■ REQUIRED ACTION
Write out again, exactly as they appear, the lines from the start of the data below through the line with "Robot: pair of"; no pictures.

(Saved entries)
::::

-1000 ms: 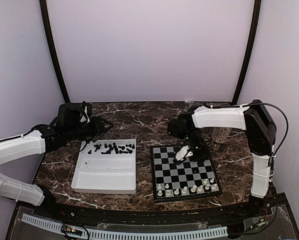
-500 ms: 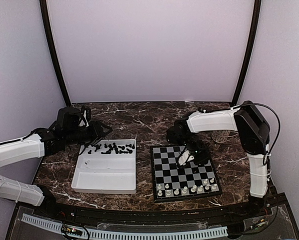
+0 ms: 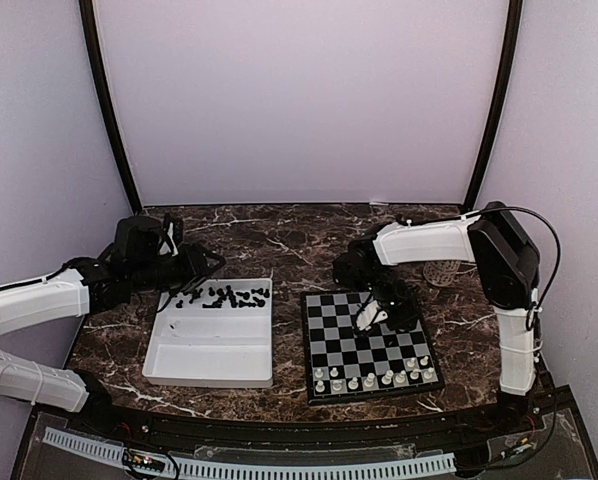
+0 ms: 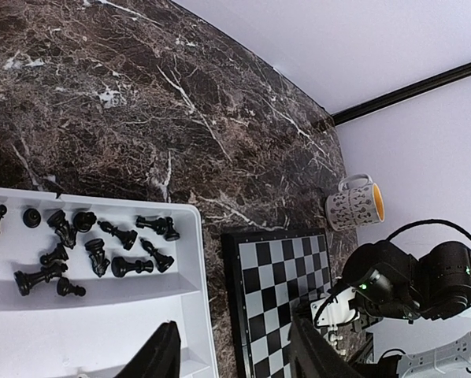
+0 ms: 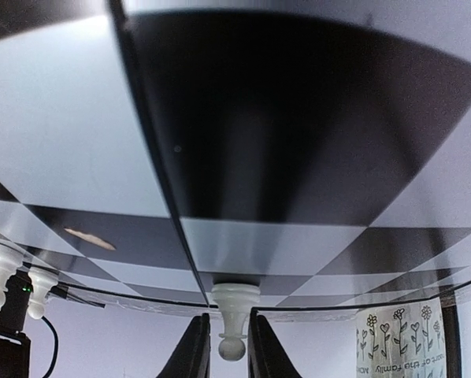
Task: Set up the chess pieces on the board
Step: Place the pawn on the chessboard.
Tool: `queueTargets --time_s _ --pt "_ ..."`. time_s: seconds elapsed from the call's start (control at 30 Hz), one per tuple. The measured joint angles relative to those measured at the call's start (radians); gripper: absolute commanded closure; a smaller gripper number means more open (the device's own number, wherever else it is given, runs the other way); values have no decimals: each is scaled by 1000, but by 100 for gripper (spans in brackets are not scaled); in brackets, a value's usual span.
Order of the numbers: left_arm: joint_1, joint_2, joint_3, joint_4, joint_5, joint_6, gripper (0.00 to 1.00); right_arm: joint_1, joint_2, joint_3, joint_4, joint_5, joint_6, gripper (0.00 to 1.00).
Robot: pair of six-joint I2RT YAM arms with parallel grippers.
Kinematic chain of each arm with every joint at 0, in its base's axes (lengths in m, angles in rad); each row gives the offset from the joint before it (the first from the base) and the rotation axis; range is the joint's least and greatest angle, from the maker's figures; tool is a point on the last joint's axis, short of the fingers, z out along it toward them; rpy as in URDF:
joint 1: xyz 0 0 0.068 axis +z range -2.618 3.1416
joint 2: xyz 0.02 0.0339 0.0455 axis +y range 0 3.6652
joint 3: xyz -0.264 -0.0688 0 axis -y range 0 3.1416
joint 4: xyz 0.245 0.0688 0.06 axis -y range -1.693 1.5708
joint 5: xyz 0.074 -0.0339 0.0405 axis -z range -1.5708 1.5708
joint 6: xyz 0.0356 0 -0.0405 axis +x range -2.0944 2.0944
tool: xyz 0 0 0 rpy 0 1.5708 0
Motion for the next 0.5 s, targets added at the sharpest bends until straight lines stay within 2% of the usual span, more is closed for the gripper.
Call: queueTargets --time_s 0.3,0.5 --pt "0 0 -1 -1 0 13 50 -2 -21 0 1 -33 -5 73" --pt "0 0 16 -23 -24 68 50 -48 -153 29 13 -177 -32 73"
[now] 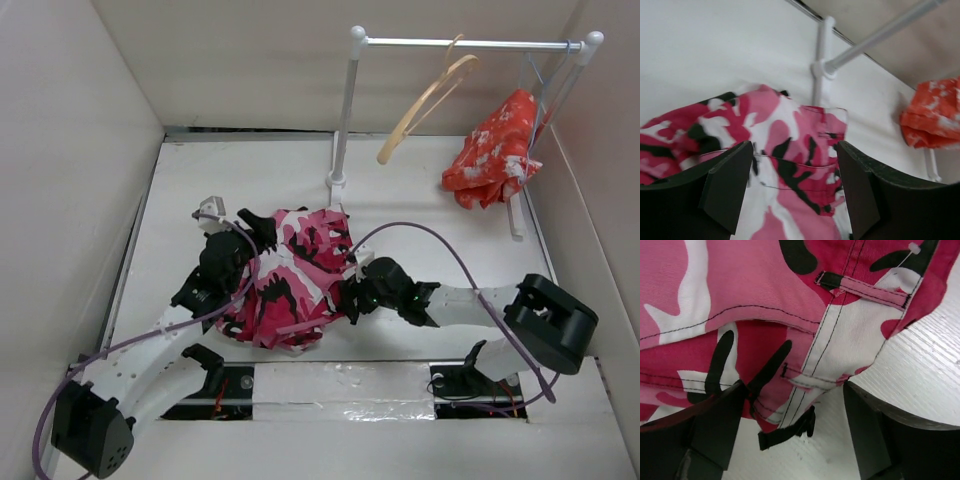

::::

■ FINAL ANSWER
-1000 ms: 
-500 ms: 
+0 ms: 
+0 ms: 
+0 ms: 
Task: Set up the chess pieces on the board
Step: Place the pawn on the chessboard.
Tool: `queueTargets --time_s _ --pt "_ ..."`. time_s: seconds elapsed from the call's start (control at 30 Hz), one per tuple. The measured joint angles relative to those measured at the call's start (radians); gripper: absolute commanded closure; a smaller gripper number means more open (the device's own number, wherever else it is given, runs the other way); values have no decimals: each is scaled by 1000, but by 100 for gripper (spans in brackets are not scaled); in brackets, a value's usual span.
Order of the numbers: left_arm: joint_1, joint_2, joint_3, joint_4, joint_5, joint_6, gripper (0.00 to 1.00); right_arm: joint_1, joint_2, joint_3, joint_4, joint_5, joint_6, gripper (0.00 to 1.00).
Robot: pair of six-joint I2RT YAM arms with parallel grippers.

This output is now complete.